State redistricting commissions rebuke lawmakers’ ‘unconstitutional infringement’ in census matter

Colorado’s two independent redistricting commissions have two words for state lawmakers: Hands off.
In legal briefs filed by the two commissions, they wrote that state lawmakers overstepped their boundaries when they quickly advanced a piece of legislation that would change the redistricting process overwhelmingly approved by voters in 2018.
Now they want the Colorado Supreme Court to draw a bright line, insulating the two commissions from the rest of the state’s political class.
The legislation would define for the commission what constitutes “necessary census data,” alter some of the commissions’ meeting schedules and narrow the way courts could evaluate the commission’s adherence to the constitutional requirements.
The goal of the legislation is to avoid missing deadlines later in the year, even though the U.S. Census Bureau’s decennial census data has been delayed months due to problems caused by the global coronavirus pandemic.
The legislation would instruct the commissions to use survey and estimate data to begin mapping right away, instead of waiting for the decennial census data to begin mapping in the fall. The legislation would mean elections officials have enough time to prepare for the 2022 election cycle. It would also mean politicians can begin preparing for their campaigns.
Senate Bill 21-247, the legislators’ proposed changes, is sponsored by House and Senate leadership from both parties: Senate majority leader Stephen Fenberg, Senate minority leader Chris Holbert, House majority leader Daneya Esgar and House minority leader Hugh McKean.
Because the proposed changes would affect voter-approved constitutional provisions, the legislature sent the law to the Colorado Supreme Court as “interrogatories,” a rare legislative maneuver to get judicial review before putting a law on the books.
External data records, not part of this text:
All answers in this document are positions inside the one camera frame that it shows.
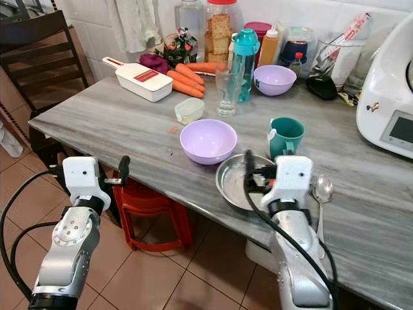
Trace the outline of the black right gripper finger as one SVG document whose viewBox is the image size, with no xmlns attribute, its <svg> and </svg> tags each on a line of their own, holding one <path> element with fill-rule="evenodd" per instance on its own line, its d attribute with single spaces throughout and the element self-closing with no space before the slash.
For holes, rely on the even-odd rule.
<svg viewBox="0 0 413 310">
<path fill-rule="evenodd" d="M 246 150 L 244 153 L 245 174 L 244 174 L 244 190 L 245 192 L 254 192 L 257 190 L 256 183 L 256 157 L 251 150 Z"/>
</svg>

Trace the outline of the round steel plate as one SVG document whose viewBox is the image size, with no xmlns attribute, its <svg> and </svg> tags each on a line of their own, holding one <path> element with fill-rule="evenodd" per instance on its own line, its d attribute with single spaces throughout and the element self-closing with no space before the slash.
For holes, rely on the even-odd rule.
<svg viewBox="0 0 413 310">
<path fill-rule="evenodd" d="M 271 160 L 266 157 L 257 156 L 257 154 L 254 155 L 254 163 L 256 164 L 256 168 L 261 168 L 265 165 L 274 165 L 274 162 Z M 245 155 L 234 154 L 218 167 L 216 171 L 216 188 L 229 204 L 238 207 L 238 209 L 253 211 L 246 200 L 245 172 Z M 269 184 L 268 180 L 261 175 L 254 176 L 254 182 L 260 187 Z M 262 192 L 251 192 L 250 194 L 250 198 L 257 209 L 261 208 L 262 197 Z"/>
</svg>

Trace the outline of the red plastic stool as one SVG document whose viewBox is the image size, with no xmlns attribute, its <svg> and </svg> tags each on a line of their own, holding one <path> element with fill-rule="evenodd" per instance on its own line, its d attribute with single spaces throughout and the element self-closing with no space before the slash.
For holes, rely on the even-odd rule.
<svg viewBox="0 0 413 310">
<path fill-rule="evenodd" d="M 120 214 L 126 244 L 133 251 L 165 252 L 177 248 L 189 250 L 194 245 L 192 228 L 186 212 L 188 209 L 183 204 L 135 180 L 127 181 L 124 186 L 114 186 L 113 197 Z M 177 239 L 161 244 L 148 244 L 139 240 L 134 231 L 133 216 L 150 218 L 161 215 L 171 219 Z"/>
</svg>

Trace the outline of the small white lidded container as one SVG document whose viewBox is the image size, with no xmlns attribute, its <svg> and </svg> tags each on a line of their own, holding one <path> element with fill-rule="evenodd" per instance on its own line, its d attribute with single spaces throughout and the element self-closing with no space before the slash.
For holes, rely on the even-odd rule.
<svg viewBox="0 0 413 310">
<path fill-rule="evenodd" d="M 203 117 L 205 103 L 199 98 L 189 98 L 180 101 L 174 107 L 174 114 L 177 122 L 188 125 L 194 121 L 200 120 Z"/>
</svg>

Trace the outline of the white slicer box red label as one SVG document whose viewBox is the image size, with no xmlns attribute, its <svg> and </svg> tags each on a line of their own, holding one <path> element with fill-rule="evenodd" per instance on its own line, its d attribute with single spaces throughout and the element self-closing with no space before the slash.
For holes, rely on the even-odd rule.
<svg viewBox="0 0 413 310">
<path fill-rule="evenodd" d="M 119 85 L 146 100 L 159 101 L 173 91 L 173 79 L 152 68 L 109 57 L 101 61 L 115 69 Z"/>
</svg>

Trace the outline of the white object on floor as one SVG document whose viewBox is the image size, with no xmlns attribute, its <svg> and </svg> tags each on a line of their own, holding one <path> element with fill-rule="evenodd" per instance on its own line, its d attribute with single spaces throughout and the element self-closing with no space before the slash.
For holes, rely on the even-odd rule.
<svg viewBox="0 0 413 310">
<path fill-rule="evenodd" d="M 25 151 L 24 145 L 21 144 L 20 141 L 15 138 L 13 133 L 9 132 L 9 130 L 4 126 L 2 126 L 0 137 L 0 146 L 6 151 L 6 153 L 9 154 L 9 156 L 13 158 L 20 158 L 23 155 Z"/>
</svg>

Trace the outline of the small red cap bottle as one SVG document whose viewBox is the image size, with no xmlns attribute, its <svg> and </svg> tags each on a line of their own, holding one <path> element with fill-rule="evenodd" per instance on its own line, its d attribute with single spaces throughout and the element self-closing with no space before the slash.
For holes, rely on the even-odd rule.
<svg viewBox="0 0 413 310">
<path fill-rule="evenodd" d="M 296 51 L 293 54 L 293 58 L 291 60 L 291 62 L 287 65 L 287 68 L 289 68 L 289 70 L 293 71 L 293 73 L 295 74 L 295 76 L 298 78 L 300 77 L 301 71 L 302 71 L 302 65 L 303 65 L 303 60 L 304 58 L 304 53 L 301 51 Z"/>
</svg>

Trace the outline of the teal water bottle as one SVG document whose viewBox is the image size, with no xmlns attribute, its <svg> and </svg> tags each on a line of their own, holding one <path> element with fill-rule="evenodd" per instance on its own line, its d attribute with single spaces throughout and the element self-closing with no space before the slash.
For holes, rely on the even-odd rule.
<svg viewBox="0 0 413 310">
<path fill-rule="evenodd" d="M 254 30 L 244 28 L 233 38 L 234 51 L 230 66 L 231 83 L 237 86 L 237 103 L 248 101 L 252 88 L 253 71 L 256 69 L 256 54 L 259 38 Z"/>
</svg>

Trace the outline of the orange sauce bottle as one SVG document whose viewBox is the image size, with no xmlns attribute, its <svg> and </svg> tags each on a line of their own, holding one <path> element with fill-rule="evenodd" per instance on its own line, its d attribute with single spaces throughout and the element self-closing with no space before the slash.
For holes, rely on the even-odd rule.
<svg viewBox="0 0 413 310">
<path fill-rule="evenodd" d="M 276 59 L 277 45 L 279 41 L 279 32 L 276 26 L 267 30 L 261 41 L 259 57 L 257 57 L 257 67 L 271 65 Z"/>
</svg>

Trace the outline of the bag of vegetables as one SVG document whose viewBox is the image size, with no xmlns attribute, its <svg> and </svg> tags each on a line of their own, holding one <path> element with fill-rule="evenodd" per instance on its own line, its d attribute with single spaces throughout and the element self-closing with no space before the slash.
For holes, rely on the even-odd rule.
<svg viewBox="0 0 413 310">
<path fill-rule="evenodd" d="M 198 41 L 189 28 L 181 27 L 163 38 L 161 56 L 171 67 L 197 62 Z"/>
</svg>

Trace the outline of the clear jar with dark contents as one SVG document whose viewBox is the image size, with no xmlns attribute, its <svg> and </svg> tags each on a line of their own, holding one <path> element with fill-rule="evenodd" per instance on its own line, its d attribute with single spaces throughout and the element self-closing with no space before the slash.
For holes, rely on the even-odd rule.
<svg viewBox="0 0 413 310">
<path fill-rule="evenodd" d="M 310 44 L 315 39 L 315 30 L 306 26 L 290 26 L 285 32 L 286 36 L 281 51 L 277 56 L 276 64 L 289 66 L 296 59 L 301 65 L 306 64 Z"/>
</svg>

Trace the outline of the white kitchen appliance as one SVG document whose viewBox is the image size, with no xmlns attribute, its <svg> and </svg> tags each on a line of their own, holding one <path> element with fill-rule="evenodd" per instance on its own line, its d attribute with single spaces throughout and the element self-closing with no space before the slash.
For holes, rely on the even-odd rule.
<svg viewBox="0 0 413 310">
<path fill-rule="evenodd" d="M 395 30 L 378 48 L 356 114 L 359 133 L 377 147 L 413 159 L 413 32 Z"/>
</svg>

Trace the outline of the clear glass container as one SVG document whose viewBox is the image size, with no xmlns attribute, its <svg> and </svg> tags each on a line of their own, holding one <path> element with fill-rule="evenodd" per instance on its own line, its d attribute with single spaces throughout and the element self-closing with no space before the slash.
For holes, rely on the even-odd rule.
<svg viewBox="0 0 413 310">
<path fill-rule="evenodd" d="M 349 75 L 345 85 L 343 85 L 343 92 L 345 92 L 345 94 L 351 96 L 360 94 L 364 80 L 368 76 L 368 71 L 371 68 L 372 62 L 374 62 L 381 44 L 383 44 L 385 38 L 392 32 L 395 26 L 396 24 L 393 24 L 369 36 L 368 41 L 363 45 L 357 64 Z"/>
</svg>

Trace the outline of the white hanging towel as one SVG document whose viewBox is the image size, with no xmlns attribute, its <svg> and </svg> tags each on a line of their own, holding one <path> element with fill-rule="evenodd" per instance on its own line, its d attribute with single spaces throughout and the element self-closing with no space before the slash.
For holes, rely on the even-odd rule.
<svg viewBox="0 0 413 310">
<path fill-rule="evenodd" d="M 156 0 L 106 0 L 106 5 L 123 52 L 144 52 L 162 42 L 156 23 Z"/>
</svg>

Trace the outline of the clear plastic bottle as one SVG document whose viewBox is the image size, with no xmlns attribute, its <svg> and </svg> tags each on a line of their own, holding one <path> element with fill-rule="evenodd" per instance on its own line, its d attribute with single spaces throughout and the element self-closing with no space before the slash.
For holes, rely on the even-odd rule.
<svg viewBox="0 0 413 310">
<path fill-rule="evenodd" d="M 197 46 L 203 47 L 205 32 L 205 6 L 201 0 L 180 0 L 174 7 L 175 27 L 185 28 L 196 39 Z"/>
</svg>
In the new filing in the interrogatory case, attorneys for the legislative redistricting commission called the efforts “unconstitutional infringements and interference by the legislative branch,” and urged the state high court to, “find the legislative intrusion on the Legislative Commission’s constitutional mandate is unconstitutional.”
While state lawmakers were drafting and passing the legislation over the past few weeks, the redistricting commissions were only beginning to organize themselves, having convened for the first time in March. The commissions only this week hired their attorneys, and did not take a position on the legislation before Friday’s filings.
But they also began to consider ways to meet the deadlines coming later in the year. The congressional redistricting commission, tasked with redrawing the state’s congressional map, including adding an eighth new district for the upcoming decade, adopted a plan this week to use some of the same alternative data sources proposed in the legislation.
“Apparently believing that the Redistricting Commissions were not moving fast enough to be able to complete redistricting by the end of the year,” the filing goes on, “and without consulting the Redistricting Commissions, Senate Bill 21-247 was introduced.”
The legislative commission, tasked with redrawing state legislative districts for the next decade, has considered the same plan adopted by the congressional commission.
The issue, the commissions hammer in their filings, is that Colorado voters approved a redistricting process that is free from interference from legislators and the rest of the state’s political class. Lawmakers deciding how the commissions will proceed runs afoul of that goal, the commissions have argued.
Gov. Jared Polis, Secretary of State Jena Griswold and Attorney General Phil Weiser came out in support of the lawmakers’ proposal as well.
“If the political branches control what data is used by the Legislative Commission, one of the primary purposes of Amendment Z, placing redistricting into the hands of a nonpartisan Legislative Commission and out of the control of the political branches, is undermined and reduced to a hollow shell of meaningless words,” the legislative commission’s filing summarized.
The state Supreme Court will hear oral arguments on the interrogatories Monday.
Jessika Shipley, the lead staff member for the commissions, said members will continue to adopt and carry out their plans, unless and until the court tells them not to.